Abstract
Background
The absence of skilled care during home deliveries represents a critical public health concern, as it has a significant impact on maternal mortality rates. The World Health Organization (WHO) reports that approximately 287,000 women worldwide died in 2020 due to maternal causes, equating to more than 800 maternal deaths each day. The study aimed at analyzing trends, spatial distribution and determinants of maternal home deliveries in Zambia between 1992 and 2018.
Method
The study used data from six rounds of the Zambia Demographic and Health Survey (ZDHS). A weighted sample of 6,230 women in 1992, 7,136 in 1996, 6,594 in 2001/02, 13,211 in 2013/14 and 9,731 in 2018 who delivered at home or health facility five years preceding the survey. Univariate and bivariate analyses were employed to examine trends in maternal home deliveries based on selected individual and community-level factors from 1992 to 2018.Spatial analysis was used to highlight regional disparities in maternal home births. The multilevel logistic regression model was used to analyze the potential predictors of maternal home deliveries using STATA version 15.
Results
The prevalence of maternal home deliveries in Zambia decreased from 49% in 1992 to 15% in 2018. Spatial analysis showed regional variations, with the Northern province consistently having the highest prevalence of home births.

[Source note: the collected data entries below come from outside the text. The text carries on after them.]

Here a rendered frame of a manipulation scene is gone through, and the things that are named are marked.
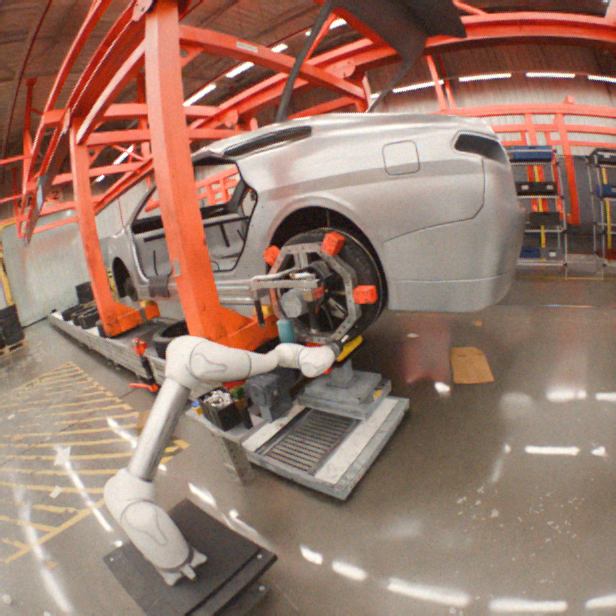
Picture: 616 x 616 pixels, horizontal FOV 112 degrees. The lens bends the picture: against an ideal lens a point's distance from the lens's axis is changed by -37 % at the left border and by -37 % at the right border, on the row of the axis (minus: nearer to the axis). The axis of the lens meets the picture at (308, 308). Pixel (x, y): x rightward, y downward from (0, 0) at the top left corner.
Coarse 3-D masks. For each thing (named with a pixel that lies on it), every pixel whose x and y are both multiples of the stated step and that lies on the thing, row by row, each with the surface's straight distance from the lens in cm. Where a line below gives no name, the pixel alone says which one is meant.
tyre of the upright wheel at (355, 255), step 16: (288, 240) 183; (304, 240) 175; (320, 240) 169; (352, 240) 171; (352, 256) 161; (368, 256) 169; (368, 272) 162; (384, 288) 176; (368, 304) 164; (384, 304) 182; (368, 320) 170
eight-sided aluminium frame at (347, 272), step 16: (288, 256) 179; (336, 256) 161; (272, 272) 183; (352, 272) 157; (272, 288) 187; (352, 288) 157; (352, 304) 159; (352, 320) 162; (304, 336) 184; (320, 336) 178; (336, 336) 171
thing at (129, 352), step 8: (112, 344) 395; (120, 344) 370; (112, 352) 408; (120, 352) 375; (128, 352) 350; (144, 352) 312; (136, 360) 331; (152, 360) 290; (160, 360) 276; (152, 368) 298; (160, 368) 280; (200, 384) 229; (208, 384) 221; (216, 384) 211; (192, 392) 246
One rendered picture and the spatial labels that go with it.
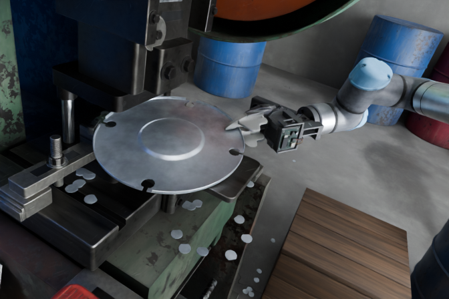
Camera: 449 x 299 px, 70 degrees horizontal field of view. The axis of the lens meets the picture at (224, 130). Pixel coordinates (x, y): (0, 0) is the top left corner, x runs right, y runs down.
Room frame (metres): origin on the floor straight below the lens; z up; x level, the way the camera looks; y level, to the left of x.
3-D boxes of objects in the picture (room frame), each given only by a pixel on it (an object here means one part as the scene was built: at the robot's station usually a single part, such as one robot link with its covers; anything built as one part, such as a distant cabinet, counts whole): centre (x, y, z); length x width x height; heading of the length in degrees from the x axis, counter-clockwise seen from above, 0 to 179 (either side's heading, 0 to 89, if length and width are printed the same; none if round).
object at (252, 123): (0.60, -0.05, 0.83); 0.09 x 0.06 x 0.03; 122
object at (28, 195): (0.43, 0.28, 0.76); 0.17 x 0.06 x 0.10; 160
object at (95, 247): (0.58, 0.22, 0.68); 0.45 x 0.30 x 0.06; 160
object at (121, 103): (0.59, 0.22, 0.86); 0.20 x 0.16 x 0.05; 160
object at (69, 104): (0.53, 0.30, 0.81); 0.02 x 0.02 x 0.14
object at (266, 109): (0.64, -0.07, 0.84); 0.09 x 0.02 x 0.05; 122
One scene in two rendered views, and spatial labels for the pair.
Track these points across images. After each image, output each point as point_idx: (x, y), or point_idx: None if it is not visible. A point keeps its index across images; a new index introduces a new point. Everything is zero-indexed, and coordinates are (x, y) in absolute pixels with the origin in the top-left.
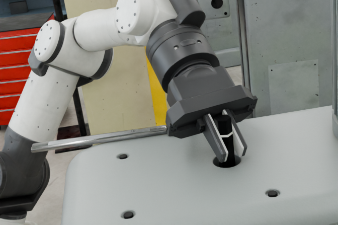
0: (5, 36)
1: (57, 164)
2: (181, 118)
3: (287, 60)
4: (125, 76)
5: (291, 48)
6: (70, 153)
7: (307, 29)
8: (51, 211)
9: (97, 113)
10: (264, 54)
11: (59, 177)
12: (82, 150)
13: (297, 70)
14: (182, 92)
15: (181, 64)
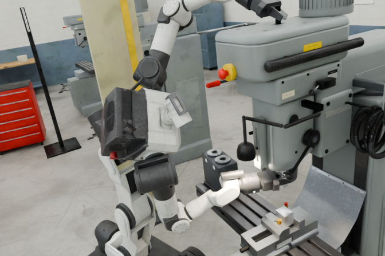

Multilevel logistic regression highlighted the influence of individual and selected community factors of home deliveries. The results show that women with primary, secondary, and higher education had significantly reduced odds of delivering at home compared to women with no education from 1992 to 2018. In 2018, women with primary, secondary, and higher education had a 35%, 62%, and 96% reduction in the odds of delivering at home compared to women with no education [aOR = 0.65, 95% CI: 0.49–0.88; aOR = 0.38, 95% CI: 0.26–0.56; aOR = 0.04, 95% CI: 0.01–0.74]. Women in middle and rich quintile, attending at least one antenatal care reduced the likelihood of delivering at home. In terms of selected community factors, women from rural residence had increased odds of home delivery across all the survey years.
Conclusion
Despite a decline in maternal home deliveries, rural women continue to choose this option due to factors such as lack of education, higher parity, limited media exposure, and inadequate antenatal care. Regional and community variations also influence these choices. These findings can guide health policy by targeting interventions in rural areas, improving education, and enhancing access to antenatal care to reduce home deliveries and improve maternal health outcomes.